Over the course of winter I have changed my technique quite dramatically. For those of you who are runners, I’ve moved from being a heel strike/toe liftoff runner to a midsole runner. That means I am no longer landing on my heel and rolling forward through my stride until I push off from my toe. Instead, I’m landing on my midfoot and pulling up on my heel to move forward. That’s a very big difference and not at all intuitive, but it’s the way most long distance runners run.

Learning any fundamentally new skill is hard but there are three stages and they apply equally to running or learning a new management competency. The starting point for me was form. First I had to focus on the new way of moving my legs and feet, and I had to practice it over and over until I was doing it right. In the early stage of developing any skill it’s all about technique. I knew getting the motion right from the beginning would mean I had less to “unlearn” as time went on.
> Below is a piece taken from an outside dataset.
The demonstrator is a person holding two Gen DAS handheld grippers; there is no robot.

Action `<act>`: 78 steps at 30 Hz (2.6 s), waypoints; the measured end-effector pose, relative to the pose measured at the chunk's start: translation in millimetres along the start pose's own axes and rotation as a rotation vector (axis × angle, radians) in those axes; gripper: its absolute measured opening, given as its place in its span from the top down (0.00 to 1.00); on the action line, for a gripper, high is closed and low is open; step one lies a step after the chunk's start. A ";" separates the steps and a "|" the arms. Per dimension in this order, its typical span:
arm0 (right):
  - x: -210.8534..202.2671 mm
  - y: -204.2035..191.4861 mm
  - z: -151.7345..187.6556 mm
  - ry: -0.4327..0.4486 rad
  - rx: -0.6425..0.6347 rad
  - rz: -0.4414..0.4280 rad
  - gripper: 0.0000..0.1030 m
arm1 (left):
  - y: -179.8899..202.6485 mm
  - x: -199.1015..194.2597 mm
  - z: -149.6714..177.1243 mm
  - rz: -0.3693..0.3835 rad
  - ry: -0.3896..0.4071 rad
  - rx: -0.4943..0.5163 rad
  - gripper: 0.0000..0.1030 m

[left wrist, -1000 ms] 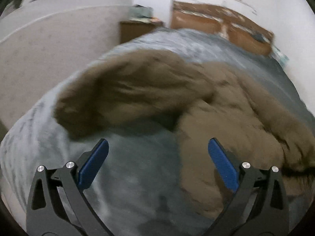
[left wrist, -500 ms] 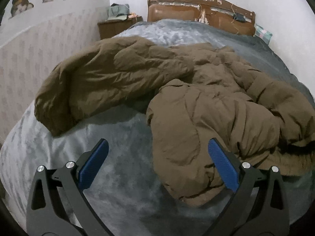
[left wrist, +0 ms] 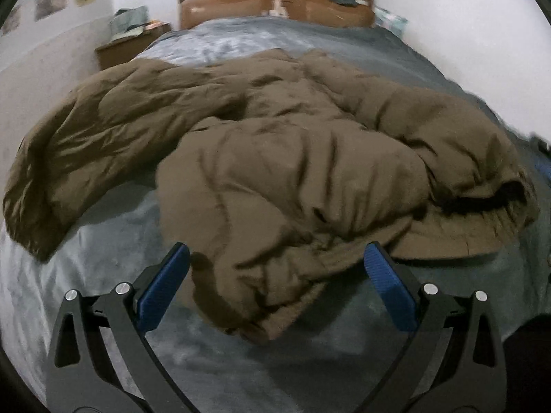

The second stage in my transition was range. I started off barely able to maintain my form for more than a few hundred meters. I slowly extended my limit, being able to maintain form for longer and longer. Once I could do that I worked on the other part of my range, the ability to move uphill and down, to maintain my form when I was fresh and when I was tired, and finally, to maintain my form through the whole running repertoire of sprints, jogs and fast walks. All the while I was gradually growing my abilities while still focusing on my technique.

Finally, I could pull it all together and see the effect on my enjoyment, endurance and speed. Speed is the last thing a runner should concentrate on. All things being equal I know I can maintain my form over any distance or type of terrain in front of me. The only thing that varies is the speed and how long it will take. Once I’m thinking about speed I start to see how everything relates together, how little changes here and there improve performance, the fun I get out of my running and how my new technique works successfully across all environments.

Working with businesses and senior executives is exactly the same. First, focus on technique and the few things with the most impact. Second, grow skills and range, developing capacity and confidence. Finally, look at how everything relates and how to maximize results. Focus, Grow, Relate.

I cruised around the lake today at my fastest speed for a couple of years. Excellent. And yes, I really enjoy my work too.